## Task to carry out
Give the lines below again exactly, starting with the line that holds "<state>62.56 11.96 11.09" and going on through the line that holds "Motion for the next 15".
### Extracted information ###
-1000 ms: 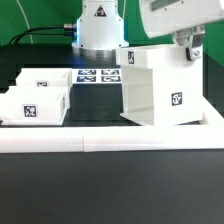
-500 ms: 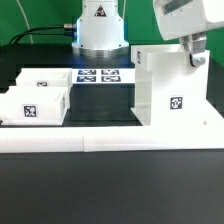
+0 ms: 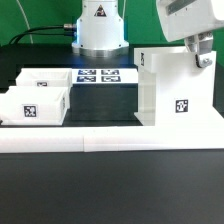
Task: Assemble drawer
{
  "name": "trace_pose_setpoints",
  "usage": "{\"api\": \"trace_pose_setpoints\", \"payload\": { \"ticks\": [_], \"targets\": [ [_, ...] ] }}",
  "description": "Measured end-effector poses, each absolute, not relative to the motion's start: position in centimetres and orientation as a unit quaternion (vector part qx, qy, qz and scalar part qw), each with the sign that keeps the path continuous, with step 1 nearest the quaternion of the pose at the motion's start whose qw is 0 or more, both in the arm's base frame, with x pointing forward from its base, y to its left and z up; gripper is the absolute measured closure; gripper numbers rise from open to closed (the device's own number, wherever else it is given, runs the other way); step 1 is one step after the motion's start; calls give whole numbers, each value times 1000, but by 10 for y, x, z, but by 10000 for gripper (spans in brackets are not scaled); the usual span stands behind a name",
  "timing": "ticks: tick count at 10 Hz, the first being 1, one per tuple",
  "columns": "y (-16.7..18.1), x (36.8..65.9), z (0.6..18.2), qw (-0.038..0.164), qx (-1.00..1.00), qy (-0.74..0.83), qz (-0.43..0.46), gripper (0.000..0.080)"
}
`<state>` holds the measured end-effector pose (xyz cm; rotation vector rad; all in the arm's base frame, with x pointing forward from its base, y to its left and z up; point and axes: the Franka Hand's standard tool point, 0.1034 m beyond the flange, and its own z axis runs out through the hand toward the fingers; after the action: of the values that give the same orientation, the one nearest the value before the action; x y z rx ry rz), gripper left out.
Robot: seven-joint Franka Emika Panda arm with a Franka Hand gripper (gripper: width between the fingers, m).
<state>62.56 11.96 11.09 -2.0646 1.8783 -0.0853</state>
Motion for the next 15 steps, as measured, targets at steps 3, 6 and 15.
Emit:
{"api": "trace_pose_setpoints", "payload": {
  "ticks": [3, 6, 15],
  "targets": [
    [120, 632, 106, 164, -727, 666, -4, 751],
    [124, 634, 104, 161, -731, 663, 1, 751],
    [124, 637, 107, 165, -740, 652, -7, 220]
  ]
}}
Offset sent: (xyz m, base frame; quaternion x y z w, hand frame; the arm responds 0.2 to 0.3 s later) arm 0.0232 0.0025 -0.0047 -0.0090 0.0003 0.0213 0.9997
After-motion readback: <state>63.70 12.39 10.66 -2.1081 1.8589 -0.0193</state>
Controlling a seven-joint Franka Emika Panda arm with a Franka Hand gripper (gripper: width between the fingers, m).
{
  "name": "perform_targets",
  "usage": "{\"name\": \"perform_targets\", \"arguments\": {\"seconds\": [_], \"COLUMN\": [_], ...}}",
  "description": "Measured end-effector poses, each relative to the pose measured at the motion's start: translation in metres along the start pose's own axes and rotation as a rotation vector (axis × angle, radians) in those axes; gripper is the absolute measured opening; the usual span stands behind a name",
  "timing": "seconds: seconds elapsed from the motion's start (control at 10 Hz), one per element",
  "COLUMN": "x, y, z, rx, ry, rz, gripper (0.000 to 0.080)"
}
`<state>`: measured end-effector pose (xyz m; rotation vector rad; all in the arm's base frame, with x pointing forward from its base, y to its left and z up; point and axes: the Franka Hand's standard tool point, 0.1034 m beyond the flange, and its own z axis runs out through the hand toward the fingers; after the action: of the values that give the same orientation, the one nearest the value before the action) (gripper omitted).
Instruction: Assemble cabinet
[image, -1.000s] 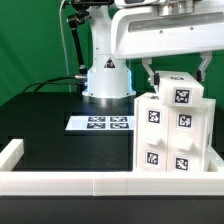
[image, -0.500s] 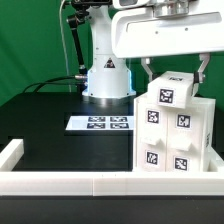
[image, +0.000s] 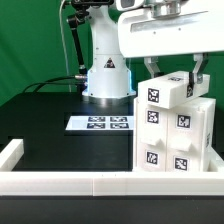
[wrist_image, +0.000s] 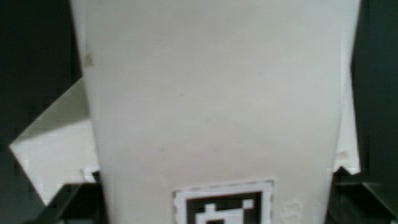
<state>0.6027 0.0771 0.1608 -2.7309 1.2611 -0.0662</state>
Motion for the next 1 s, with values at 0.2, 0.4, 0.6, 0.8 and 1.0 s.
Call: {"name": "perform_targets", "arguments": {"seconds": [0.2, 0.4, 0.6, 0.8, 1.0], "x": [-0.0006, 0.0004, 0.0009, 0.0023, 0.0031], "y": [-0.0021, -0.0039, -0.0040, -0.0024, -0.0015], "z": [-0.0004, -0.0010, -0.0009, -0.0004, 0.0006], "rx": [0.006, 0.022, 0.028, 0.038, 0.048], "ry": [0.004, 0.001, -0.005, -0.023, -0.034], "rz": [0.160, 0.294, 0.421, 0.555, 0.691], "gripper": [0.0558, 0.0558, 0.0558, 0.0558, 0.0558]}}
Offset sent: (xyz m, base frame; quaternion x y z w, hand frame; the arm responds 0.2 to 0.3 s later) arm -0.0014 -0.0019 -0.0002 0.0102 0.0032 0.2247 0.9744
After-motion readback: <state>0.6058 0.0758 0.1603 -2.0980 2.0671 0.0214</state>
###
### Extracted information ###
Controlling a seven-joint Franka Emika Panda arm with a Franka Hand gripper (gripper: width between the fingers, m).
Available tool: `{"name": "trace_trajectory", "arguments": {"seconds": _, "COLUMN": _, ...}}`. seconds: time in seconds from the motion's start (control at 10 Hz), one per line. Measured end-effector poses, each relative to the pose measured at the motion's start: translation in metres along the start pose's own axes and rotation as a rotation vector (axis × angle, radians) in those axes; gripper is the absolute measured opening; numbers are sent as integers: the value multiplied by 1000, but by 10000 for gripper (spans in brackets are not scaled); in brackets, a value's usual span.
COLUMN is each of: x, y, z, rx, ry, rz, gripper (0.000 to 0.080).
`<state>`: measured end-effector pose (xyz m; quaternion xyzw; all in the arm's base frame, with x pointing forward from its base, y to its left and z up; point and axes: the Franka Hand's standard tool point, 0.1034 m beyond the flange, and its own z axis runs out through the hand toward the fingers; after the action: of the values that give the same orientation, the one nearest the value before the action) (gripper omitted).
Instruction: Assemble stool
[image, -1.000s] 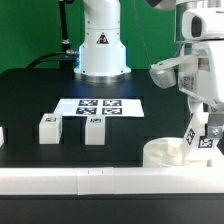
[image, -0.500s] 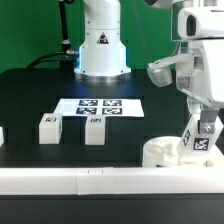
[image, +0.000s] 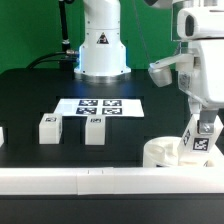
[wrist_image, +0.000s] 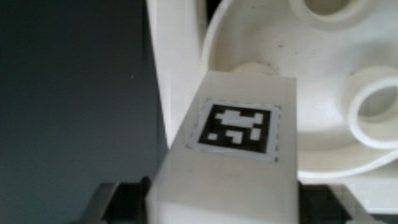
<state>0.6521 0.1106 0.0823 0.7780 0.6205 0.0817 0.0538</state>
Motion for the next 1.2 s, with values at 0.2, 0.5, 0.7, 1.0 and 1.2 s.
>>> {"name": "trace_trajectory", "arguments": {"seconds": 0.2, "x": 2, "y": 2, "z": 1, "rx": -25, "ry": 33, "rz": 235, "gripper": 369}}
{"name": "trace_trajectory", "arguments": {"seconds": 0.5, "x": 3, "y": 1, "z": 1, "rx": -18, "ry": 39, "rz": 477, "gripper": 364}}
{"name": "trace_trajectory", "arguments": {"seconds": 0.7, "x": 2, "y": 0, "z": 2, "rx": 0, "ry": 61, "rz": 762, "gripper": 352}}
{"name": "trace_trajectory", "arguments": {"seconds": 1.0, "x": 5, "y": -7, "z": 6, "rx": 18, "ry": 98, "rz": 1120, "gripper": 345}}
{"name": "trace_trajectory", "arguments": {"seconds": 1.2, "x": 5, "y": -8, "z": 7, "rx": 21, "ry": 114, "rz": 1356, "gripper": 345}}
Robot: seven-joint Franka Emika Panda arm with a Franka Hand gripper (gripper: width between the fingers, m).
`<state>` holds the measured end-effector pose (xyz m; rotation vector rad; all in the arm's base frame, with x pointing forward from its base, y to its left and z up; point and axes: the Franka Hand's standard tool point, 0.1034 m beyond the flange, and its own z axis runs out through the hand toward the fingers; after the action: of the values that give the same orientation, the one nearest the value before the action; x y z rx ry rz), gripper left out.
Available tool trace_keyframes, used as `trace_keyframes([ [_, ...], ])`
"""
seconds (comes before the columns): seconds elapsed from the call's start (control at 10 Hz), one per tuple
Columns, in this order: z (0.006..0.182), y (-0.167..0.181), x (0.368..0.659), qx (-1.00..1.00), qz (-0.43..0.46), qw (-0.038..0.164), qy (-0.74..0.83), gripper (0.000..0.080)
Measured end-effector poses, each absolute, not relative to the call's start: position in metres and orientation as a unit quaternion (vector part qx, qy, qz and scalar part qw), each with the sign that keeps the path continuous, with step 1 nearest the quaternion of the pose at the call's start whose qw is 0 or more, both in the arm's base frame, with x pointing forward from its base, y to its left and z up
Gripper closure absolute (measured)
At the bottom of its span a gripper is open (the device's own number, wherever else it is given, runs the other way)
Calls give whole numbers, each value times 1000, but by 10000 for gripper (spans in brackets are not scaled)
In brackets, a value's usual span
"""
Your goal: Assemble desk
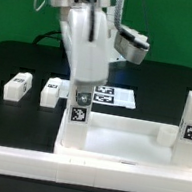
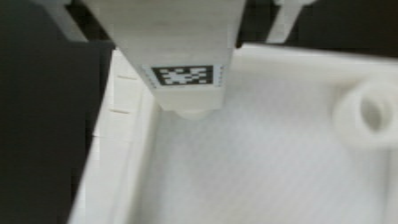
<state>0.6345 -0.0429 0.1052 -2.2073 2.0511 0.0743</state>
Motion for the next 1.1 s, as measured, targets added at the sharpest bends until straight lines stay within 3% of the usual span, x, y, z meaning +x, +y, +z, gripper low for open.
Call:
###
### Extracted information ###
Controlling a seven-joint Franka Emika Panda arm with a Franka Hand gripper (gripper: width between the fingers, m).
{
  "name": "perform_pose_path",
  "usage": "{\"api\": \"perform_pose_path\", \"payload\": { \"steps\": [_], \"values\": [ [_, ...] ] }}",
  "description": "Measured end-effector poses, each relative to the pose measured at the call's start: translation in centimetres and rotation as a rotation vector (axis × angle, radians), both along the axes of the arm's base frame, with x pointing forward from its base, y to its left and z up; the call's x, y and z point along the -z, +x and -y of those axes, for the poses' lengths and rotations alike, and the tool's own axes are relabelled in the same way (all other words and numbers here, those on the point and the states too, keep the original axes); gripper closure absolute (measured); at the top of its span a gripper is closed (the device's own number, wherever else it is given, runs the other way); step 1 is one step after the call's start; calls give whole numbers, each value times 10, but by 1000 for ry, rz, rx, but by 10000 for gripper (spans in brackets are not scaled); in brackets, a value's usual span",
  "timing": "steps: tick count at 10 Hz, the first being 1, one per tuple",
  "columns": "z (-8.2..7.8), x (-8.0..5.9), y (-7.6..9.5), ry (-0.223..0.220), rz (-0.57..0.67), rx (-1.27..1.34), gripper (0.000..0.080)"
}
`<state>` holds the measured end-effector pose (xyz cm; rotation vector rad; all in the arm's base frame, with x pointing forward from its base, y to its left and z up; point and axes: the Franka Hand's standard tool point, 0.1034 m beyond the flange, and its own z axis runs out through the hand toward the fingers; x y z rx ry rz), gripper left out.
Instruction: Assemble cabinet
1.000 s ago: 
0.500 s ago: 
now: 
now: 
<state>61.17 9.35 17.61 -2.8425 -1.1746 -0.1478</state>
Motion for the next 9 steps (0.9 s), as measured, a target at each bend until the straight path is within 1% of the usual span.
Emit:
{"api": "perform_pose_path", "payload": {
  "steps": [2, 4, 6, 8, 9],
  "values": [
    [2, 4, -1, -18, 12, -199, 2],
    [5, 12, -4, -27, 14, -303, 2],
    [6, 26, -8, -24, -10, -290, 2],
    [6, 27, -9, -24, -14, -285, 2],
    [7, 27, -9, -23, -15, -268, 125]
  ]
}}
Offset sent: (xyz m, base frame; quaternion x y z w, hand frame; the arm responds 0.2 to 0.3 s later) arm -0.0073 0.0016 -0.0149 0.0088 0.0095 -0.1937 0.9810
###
## Task answer
<state>62.56 11.96 11.09 -2.0646 1.8783 -0.0853</state>
Motion for the next 15 steps, as measured, targets at steps 3, 6 and 15.

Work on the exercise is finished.